Mary Margaret hesitated no longer. She must go.
Bravely, briskly and thoughtfully she made her preparations. First, the fire was banked and the draughts dosed; then she wrote a little note for her mother and laid it on the table. Finally she wakened Nellie.
"Nellie," said Mary Margaret, speaking very kindly and determinedly, "there is no light on the Big Dipper and I've got to row over and see about it. I'll be back as quickly as I can, and Mother and Uncle Martin will soon be here. You won't be afraid to stay alone, will you, dearie? You mustn't be afraid, because I have to go. And, Nellie, I'm going to tie you in your chair; it's necessary, because I can't lock the door, so you mustn't cry; nothing will hurt you, and I want you to be a brave little girl and help sister all you can."
Nellie, too sleepy and dazed to understand very clearly what Mary Margaret was about, submitted to be wrapped up in quilts and bound securely in her chair. Then Mary Margaret tied the chair fast to the wall so that Nellie couldn't upset it. That's safe, she thought.
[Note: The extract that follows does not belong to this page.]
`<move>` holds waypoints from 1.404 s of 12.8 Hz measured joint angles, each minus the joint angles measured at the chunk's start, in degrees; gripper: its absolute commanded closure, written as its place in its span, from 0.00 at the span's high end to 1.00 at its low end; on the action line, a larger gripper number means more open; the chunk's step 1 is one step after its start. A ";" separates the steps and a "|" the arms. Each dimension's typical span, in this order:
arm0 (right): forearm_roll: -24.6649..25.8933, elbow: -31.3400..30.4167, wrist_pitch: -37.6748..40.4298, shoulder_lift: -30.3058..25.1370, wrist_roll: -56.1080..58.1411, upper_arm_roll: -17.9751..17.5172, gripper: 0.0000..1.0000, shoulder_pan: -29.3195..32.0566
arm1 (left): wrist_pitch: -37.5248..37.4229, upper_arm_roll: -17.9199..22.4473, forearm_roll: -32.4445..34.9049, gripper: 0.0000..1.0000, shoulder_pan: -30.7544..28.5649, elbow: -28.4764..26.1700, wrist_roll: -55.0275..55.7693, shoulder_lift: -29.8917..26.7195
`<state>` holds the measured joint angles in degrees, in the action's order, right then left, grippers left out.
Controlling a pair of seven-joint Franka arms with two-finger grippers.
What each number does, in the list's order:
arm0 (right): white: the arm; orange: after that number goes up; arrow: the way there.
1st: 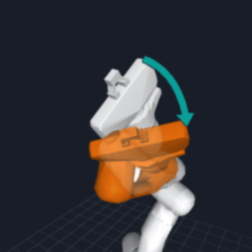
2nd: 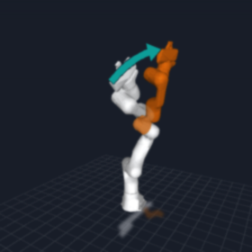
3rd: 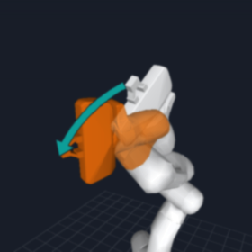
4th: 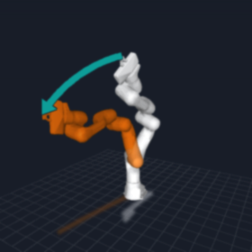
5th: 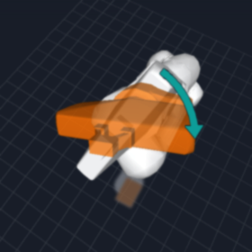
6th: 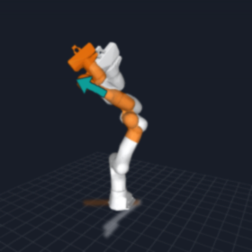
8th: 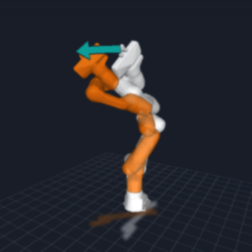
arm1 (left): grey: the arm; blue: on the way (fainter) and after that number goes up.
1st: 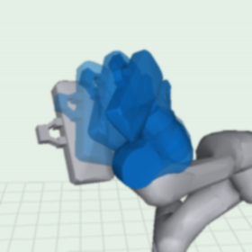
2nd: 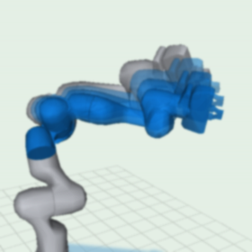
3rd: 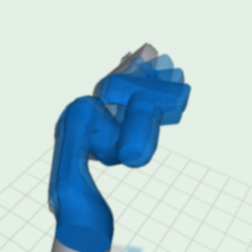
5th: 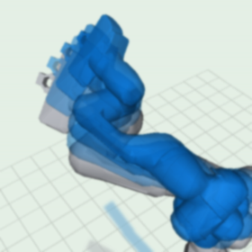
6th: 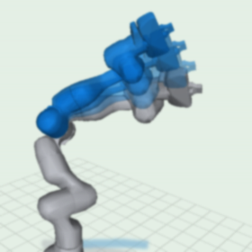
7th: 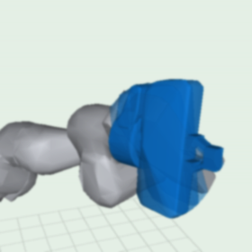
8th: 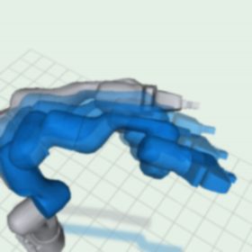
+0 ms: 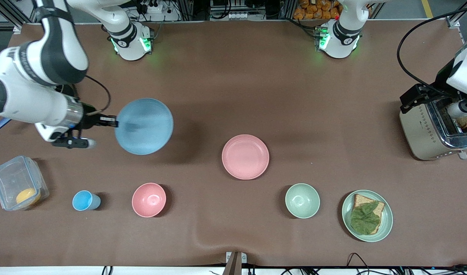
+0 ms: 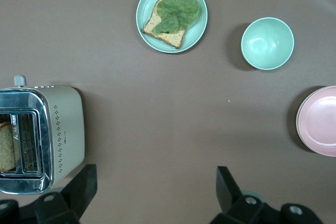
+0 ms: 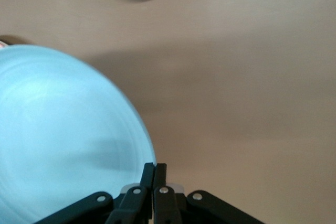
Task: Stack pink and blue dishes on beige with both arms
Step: 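Lower the blue plate onto the pink plate and open the right gripper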
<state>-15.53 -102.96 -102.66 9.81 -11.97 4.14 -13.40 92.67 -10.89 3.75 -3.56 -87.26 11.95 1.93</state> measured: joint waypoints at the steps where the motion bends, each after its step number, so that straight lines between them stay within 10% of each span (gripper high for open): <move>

Nellie can't run out now or fall on the stove or set herself afire.
Mary Margaret put on her jacket, hood and mittens, and took Uncle Martin's lantern. As she went out and closed the door, a little wail from Nellie sounded on her ear. For a moment she hesitated, then the blackness of the Big Dipper confirmed her resolution. She must go. Nellie was really quite safe and comfortable. It would not hurt her to cry a little, and it might hurt somebody a great deal if the Big Dipper light failed. Setting her lips firmly, Mary Margaret ran down to the shore.
Like all the Harbour girls, Mary Margaret could row a boat from the time she was nine years old. Nevertheless, her heart almost failed her as she got into the little dory and rowed out. The snow was getting thick. Could she pull across those black two miles between the Dippers before it got so much thicker that she would lose her way? Well, she must risk it. She had set the light in the kitchen window; she must keep it fair behind her and then she would land on the lighthouse beach. With a murmured prayer for help and guidance she pulled staunchly away.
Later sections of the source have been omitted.